You will find that at different places in your application you need to render
things just a bit differently from the main layout. It could be a change in
navigation that is only visible in one resource, or maybe CSS or JavaScript
that is specific to a page. When this occurs, you might be tempted to create
yet another branch of logic to handle it, but in these cases Phoenix provides an
alternative solution: render_existing/3
.
Phoenix.view.render_existing/3
“renders a template only if it exists” and is
“Useful for dynamically rendering templates in the layout that may or may not be
implemented by the @view_module
view.”
Consider the case of adding JavaScript specific to a page.

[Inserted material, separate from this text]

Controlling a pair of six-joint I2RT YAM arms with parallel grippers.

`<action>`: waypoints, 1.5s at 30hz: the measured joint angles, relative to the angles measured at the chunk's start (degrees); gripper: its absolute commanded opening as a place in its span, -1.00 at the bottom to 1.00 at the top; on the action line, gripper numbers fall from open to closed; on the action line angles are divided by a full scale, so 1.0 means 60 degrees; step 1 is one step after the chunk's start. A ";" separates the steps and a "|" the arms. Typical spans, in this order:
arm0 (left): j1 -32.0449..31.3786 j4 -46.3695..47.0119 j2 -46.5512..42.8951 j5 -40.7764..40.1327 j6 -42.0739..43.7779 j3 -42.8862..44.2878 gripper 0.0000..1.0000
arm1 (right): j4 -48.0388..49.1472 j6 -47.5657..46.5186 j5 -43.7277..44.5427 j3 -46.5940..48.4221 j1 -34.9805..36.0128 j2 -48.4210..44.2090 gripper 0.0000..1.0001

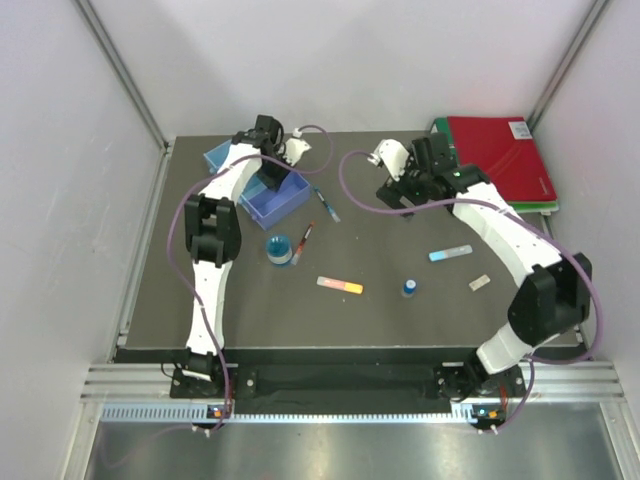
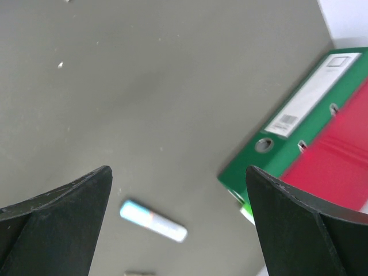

You could add
a check in the main app.js
file which looks for a specific element to
determine if the JS should fire, but what I’ve found to be the simplest solution
– and the one which is used as an example in the Phoenix docs – is to add the
following line to the lib/app_web/templates/layout/app.html.eex
file:
<script src="<%= static_path(@conn, "/js/app.js") %>"></script>
<%= render_existing @view_module, "scripts.html", assigns %>
<%# ^^^ add this line ^^^ %>
</body>
</html>
By adding the render_existing
line we inform the layout that it should render
the scripts.html.eex
file under the current View context, but only if that
file is there or if the View can handle rendering it.
Knowing Phoenix templates are compiled into functions not only explains why they perform so well, but it also provides us with a useful framework by which to think about web development. Since rendering templates is – mostly – the same whether they are rendered from the View, Controller, and even from within other templates, (including layouts) we can focus more on how to best to organize the templates into functional components.